Dancing on the Ceiling Analysis

Dancing on the Ceiling (Critical Survey of Contemporary Fiction)

Stanley Donen is probably best known for his codirection of the 1952 classic musical SINGIN’ IN THE RAIN and for FUNNY FACE, the acclaimed Fred Astaire-Audrey Hepburn film. Remarkably, the native of Columbia, South Carolina, got his start in Broadway musical choruses at the age of sixteen and was in Hollywood as an assistant choreographer at the tender age of nineteen. After a couple of years, Donen advanced to lead choreography with the assistance of rising star Gene Kelly, with whom he had worked on the stage, and finally to sharing directing credit with Kelly on the 1949 musical ON THE TOWN. It became a landmark for its scenes actually shot on the streets of New York City.

The relationship of Donen and Kelly was at times a close yet ultimately troubled one. They codirected two films and worked together on others, but in later years Kelly attempted to downplay Donen’s contributions to their joint efforts. A close study of the films each directed alone shows that Donen is the superior director. He went on to helm other well-regarded musicals such as SEVEN BRIDES FOR SEVEN BROTHERS, the comedy TWO FOR THE ROAD and the sophisticated adventures CHARADE and ARABESQUE.

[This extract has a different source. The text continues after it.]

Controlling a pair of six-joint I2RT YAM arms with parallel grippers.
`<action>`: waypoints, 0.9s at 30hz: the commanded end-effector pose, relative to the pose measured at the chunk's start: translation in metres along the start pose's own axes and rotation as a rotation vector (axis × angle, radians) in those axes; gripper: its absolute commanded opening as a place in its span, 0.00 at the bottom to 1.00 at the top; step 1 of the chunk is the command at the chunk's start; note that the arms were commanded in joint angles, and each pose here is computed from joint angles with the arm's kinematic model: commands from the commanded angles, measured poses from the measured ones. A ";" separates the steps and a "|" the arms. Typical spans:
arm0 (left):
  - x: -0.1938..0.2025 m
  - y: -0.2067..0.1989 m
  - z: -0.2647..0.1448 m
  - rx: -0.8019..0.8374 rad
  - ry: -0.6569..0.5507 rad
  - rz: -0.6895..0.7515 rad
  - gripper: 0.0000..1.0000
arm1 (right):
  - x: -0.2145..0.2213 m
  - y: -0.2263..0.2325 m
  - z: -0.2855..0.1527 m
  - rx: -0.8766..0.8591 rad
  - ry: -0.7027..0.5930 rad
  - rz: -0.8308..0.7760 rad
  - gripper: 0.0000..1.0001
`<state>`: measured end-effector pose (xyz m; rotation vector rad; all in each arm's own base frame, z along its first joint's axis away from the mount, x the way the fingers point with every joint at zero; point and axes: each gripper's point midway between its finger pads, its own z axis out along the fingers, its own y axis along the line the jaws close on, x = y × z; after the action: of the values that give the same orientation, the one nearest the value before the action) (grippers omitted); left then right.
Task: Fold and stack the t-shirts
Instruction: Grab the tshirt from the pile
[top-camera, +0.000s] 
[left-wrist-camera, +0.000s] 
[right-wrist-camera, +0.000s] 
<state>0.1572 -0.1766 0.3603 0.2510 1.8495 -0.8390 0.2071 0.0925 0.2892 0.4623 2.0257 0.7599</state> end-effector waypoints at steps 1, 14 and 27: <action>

Unfortunately, what could have been a fascinating look at one of Hollywood’s most stylish directors tends to bog down in the author’s heavy use of quotes and his own less than flowing writing style. Also, while many of the stories relating to such luminaries as Gene Kelly, Audrey Hepburn, and Fred Astaire are quite illuminating, Donen himself remains a rather shadowy figure even though he is extensively quoted. It appears the definitive story of Stanley Donen, who last directed a film in 1984, has yet to be told.